» **About this task**: Exactly as they stand, give the records below again, with no images.

» **Provided data**:
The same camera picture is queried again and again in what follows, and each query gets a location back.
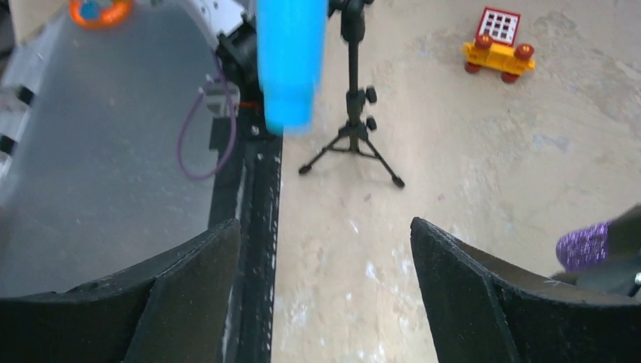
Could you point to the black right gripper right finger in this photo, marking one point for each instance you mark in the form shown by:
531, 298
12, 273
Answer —
483, 309

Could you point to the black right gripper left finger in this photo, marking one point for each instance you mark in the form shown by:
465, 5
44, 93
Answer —
169, 308

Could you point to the black round-base stand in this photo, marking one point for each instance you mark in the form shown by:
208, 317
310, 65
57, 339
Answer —
616, 255

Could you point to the black tripod mic stand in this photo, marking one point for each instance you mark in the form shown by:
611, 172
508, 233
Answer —
353, 137

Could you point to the blue plastic microphone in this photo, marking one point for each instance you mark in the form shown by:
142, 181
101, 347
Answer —
290, 46

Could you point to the purple glitter microphone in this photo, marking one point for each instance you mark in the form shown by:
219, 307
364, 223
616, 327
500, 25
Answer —
583, 248

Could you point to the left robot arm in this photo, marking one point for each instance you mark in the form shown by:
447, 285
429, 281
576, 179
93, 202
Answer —
229, 27

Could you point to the red yellow toy block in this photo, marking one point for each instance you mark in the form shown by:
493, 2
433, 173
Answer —
494, 46

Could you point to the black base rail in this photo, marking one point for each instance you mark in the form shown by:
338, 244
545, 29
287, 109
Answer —
248, 189

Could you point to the orange ring object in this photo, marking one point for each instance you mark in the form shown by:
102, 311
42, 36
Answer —
100, 14

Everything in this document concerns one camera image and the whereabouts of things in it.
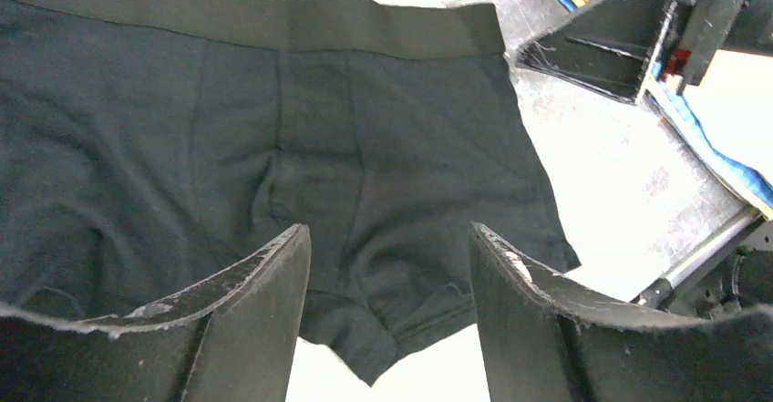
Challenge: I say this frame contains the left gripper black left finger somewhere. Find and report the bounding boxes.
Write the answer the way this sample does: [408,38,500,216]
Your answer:
[1,224,311,401]

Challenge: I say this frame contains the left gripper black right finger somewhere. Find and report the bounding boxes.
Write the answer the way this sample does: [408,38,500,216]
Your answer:
[469,223,772,401]

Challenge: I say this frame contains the tan cloth mat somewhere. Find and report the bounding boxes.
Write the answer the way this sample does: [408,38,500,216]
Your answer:
[525,0,773,222]

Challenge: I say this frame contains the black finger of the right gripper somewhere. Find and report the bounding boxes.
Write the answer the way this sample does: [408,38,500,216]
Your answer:
[515,0,672,104]

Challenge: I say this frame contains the black underwear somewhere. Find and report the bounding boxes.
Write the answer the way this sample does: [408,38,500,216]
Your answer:
[1,0,580,384]

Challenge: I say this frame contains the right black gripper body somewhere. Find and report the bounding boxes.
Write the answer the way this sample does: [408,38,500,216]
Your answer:
[658,0,772,87]

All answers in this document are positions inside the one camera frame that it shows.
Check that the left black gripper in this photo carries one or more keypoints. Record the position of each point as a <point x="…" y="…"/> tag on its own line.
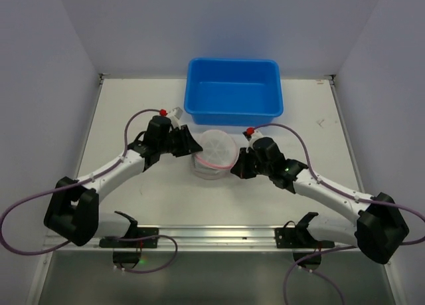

» **Solved problem**:
The same camera picture is queried again and again in what follows, and each query gets a location back.
Could you point to the black right gripper right finger in this photo, marking one point for each instance you mark in the form shown by:
531, 298
12, 273
Answer —
483, 309

Could you point to the black right gripper left finger in this photo, marking one point for each instance you mark in the form shown by:
465, 5
44, 93
Answer —
169, 308

Could you point to the black round-base stand in this photo, marking one point for each instance you mark in the form shown by:
208, 317
310, 65
57, 339
Answer —
616, 255

Could you point to the black tripod mic stand in this photo, marking one point for each instance you mark in the form shown by:
611, 172
508, 233
Answer —
353, 137

Could you point to the blue plastic microphone in this photo, marking one point for each instance you mark in the form shown by:
142, 181
101, 347
Answer —
290, 46

Could you point to the purple glitter microphone in this photo, marking one point for each instance you mark in the form shown by:
219, 307
364, 223
616, 327
500, 25
Answer —
583, 248

Could you point to the left robot arm in this photo, marking one point for each instance you mark in the form shown by:
447, 285
429, 281
576, 179
93, 202
Answer —
229, 27

Could you point to the red yellow toy block in this photo, marking one point for each instance you mark in the form shown by:
493, 2
433, 173
Answer —
494, 46

Could you point to the black base rail in this photo, marking one point for each instance you mark in the form shown by:
338, 244
545, 29
287, 109
Answer —
248, 189

Could you point to the orange ring object in this photo, marking one point for each instance you mark in the form shown by:
102, 311
42, 36
Answer —
100, 14

Everything in this document concerns one camera image and the whereabouts of things in it.
Challenge: I say this frame contains the left gripper black left finger somewhere. Find and report the bounding boxes.
Write the answer the way this sample does: [408,38,500,216]
Your answer:
[1,224,311,401]

Challenge: I say this frame contains the left gripper black right finger somewhere. Find and report the bounding boxes.
Write the answer the way this sample does: [408,38,500,216]
Your answer:
[469,223,772,401]

Challenge: I say this frame contains the tan cloth mat somewhere. Find and report the bounding boxes.
Write the answer the way this sample does: [408,38,500,216]
Your answer:
[525,0,773,222]

Challenge: I say this frame contains the black finger of the right gripper somewhere. Find and report the bounding boxes.
Write the answer the way this sample does: [408,38,500,216]
Your answer:
[515,0,672,104]

Challenge: I say this frame contains the black underwear somewhere. Find and report the bounding boxes.
Write the answer the way this sample does: [408,38,500,216]
Your answer:
[1,0,580,384]

Challenge: I say this frame contains the right black gripper body somewhere. Find and report the bounding boxes.
Write the answer the way this sample does: [408,38,500,216]
Your answer:
[658,0,772,87]

All answers in this document are positions inside the one camera frame that it shows.
Check that the left black gripper in this photo carries one or more keypoints. Record the position of each point as a <point x="…" y="…"/> tag on its own line.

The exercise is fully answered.